A conti fatti, inoltre, l’overhead del contenitore scelto non può certo limitarsi ai 20 byte sbandierati, ma deve necessariamente includere anche le strutture che conservano i citati metadati, per cui vanno conteggiati almeno 30 byte (più diversi altri bit utilizzati a seguire). Rimane indubbiamente una quantità effimera, ma per correttezza va messa in evidenza.
Come va sottolineato il fatto che l’utilizzo di strutture dati così piccole e già ampiamente utilizzate (sono pochi i bit rimasti liberi, quindi senza aggiungere ulteriori strutture che produrrebbero stream incompatibili con l’esistente VP8) pone serii problemi all’espandibilità futura, già minata da forti limitazioni, come l’uso di un solo spazio colore (cioè lo YUV), il sampling delle componenti cromatiche fissato a 4:2:0, e la presenza di tre componenti fisse (Y, U, e V appunto). Sarà interessante vedere, a questo punto, in che modo introdurranno l’alpha channel (magari come chunk a parte).

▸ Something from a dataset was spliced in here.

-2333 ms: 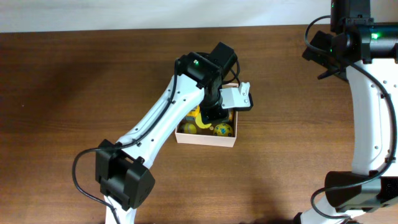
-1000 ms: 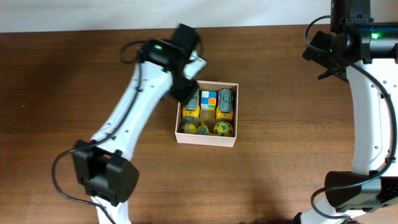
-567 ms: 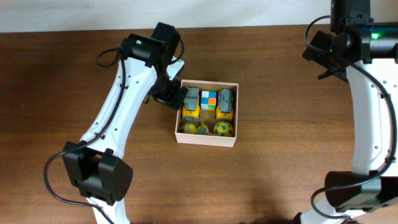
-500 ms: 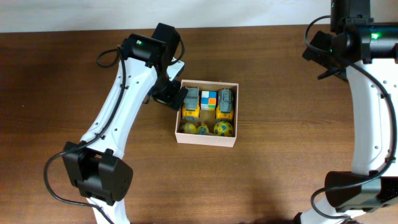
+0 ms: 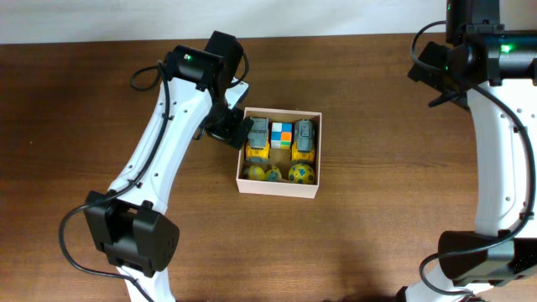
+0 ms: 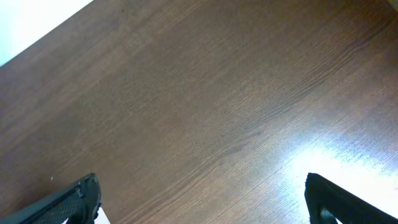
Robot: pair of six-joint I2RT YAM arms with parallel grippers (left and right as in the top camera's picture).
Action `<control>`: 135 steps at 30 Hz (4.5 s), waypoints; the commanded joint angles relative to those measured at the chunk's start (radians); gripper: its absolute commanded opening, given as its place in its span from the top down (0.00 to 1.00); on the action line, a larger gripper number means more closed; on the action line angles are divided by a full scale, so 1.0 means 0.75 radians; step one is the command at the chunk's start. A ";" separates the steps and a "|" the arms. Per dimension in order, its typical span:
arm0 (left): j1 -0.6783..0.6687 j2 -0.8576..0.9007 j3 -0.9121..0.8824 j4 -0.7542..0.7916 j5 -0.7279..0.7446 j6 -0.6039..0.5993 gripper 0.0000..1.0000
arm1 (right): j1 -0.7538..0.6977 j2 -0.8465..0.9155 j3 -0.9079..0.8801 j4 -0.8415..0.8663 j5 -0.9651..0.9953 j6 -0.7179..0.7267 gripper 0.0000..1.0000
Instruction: Pack container
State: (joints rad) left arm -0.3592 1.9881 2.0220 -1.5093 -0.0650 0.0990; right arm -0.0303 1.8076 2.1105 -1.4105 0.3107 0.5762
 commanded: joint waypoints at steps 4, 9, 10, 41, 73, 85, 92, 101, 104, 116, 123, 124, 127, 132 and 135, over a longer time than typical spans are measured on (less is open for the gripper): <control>0.005 -0.043 0.027 0.019 -0.020 -0.021 0.01 | -0.005 0.005 0.004 0.000 0.021 0.006 0.01; 0.030 -0.061 0.027 0.092 -0.018 -0.021 0.01 | -0.005 0.005 0.004 0.000 0.021 0.006 0.01; 0.036 -0.070 0.027 0.123 -0.014 -0.022 0.01 | -0.005 0.005 0.004 0.000 0.021 0.006 0.01; 0.372 -1.322 -1.251 1.494 0.162 -0.020 0.01 | -0.005 0.005 0.004 0.000 0.021 0.006 0.01; 0.372 -2.360 -2.325 1.841 0.277 0.109 0.01 | -0.005 0.005 0.004 0.000 0.021 0.006 0.01; 0.414 -2.631 -2.670 2.055 0.302 0.110 0.01 | -0.005 0.005 0.004 0.000 0.020 0.006 0.01; 0.448 -2.644 -2.681 1.915 0.293 0.185 0.01 | -0.005 0.005 0.004 0.000 0.021 0.006 0.01; 0.448 -2.644 -2.681 1.913 0.267 0.188 0.01 | -0.005 0.005 0.004 0.000 0.021 0.006 0.01; 0.448 -2.644 -2.681 1.913 0.267 0.188 0.01 | -0.005 0.005 0.004 0.000 0.021 0.006 0.01; 0.448 -2.644 -2.681 1.913 0.267 0.188 0.01 | -0.005 0.005 0.004 0.000 0.021 0.006 0.01; 0.448 -2.644 -2.681 1.913 0.267 0.188 0.01 | -0.005 0.005 0.004 0.000 0.020 0.006 0.01; 0.448 -2.644 -2.681 1.913 0.267 0.188 0.01 | -0.005 0.005 0.004 0.000 0.021 0.006 0.01; 0.448 -2.644 -2.681 1.913 0.267 0.188 0.01 | -0.005 0.005 0.004 0.000 0.021 0.006 0.01; 0.448 -2.644 -2.681 1.913 0.267 0.188 0.01 | 0.007 0.006 0.004 0.000 0.021 0.006 0.01; 0.448 -2.644 -2.681 1.913 0.267 0.188 0.01 | 0.040 -0.027 0.004 0.000 0.021 0.006 0.01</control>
State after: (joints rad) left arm -0.0292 0.0147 0.0181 -0.0727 0.1421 0.2245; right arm -0.0246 1.8076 2.1105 -1.4105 0.3111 0.5762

In conclusione, la mia impressione è che la scelta del contenitore rifletta una banale operazione di copia & incolla. Google aveva già tra le mani la libreria in grado di codificare un’immagine in uno stream VP8 di tipo key-frame, e non ha fatto altro che prenderne il risultato e copiarlo integralmente, senza alcuna modifica, subito dopo il contenitore RIFF fisso di 20 byte. Idem per il processo di decodifica, in maniera speculare.
Un esercizietto di poca roba, insomma. Nulla di trascendentale e, soprattutto, che abbia richiesto tempi di sviluppo consistenti. WebP nasce, quindi, da un’idea che si è concretizzata molto velocemente e, da quanto detto finora, altrettanto in fretta ha mostrato già diversi limiti, mentre di altri ne discuteremo prossimamente.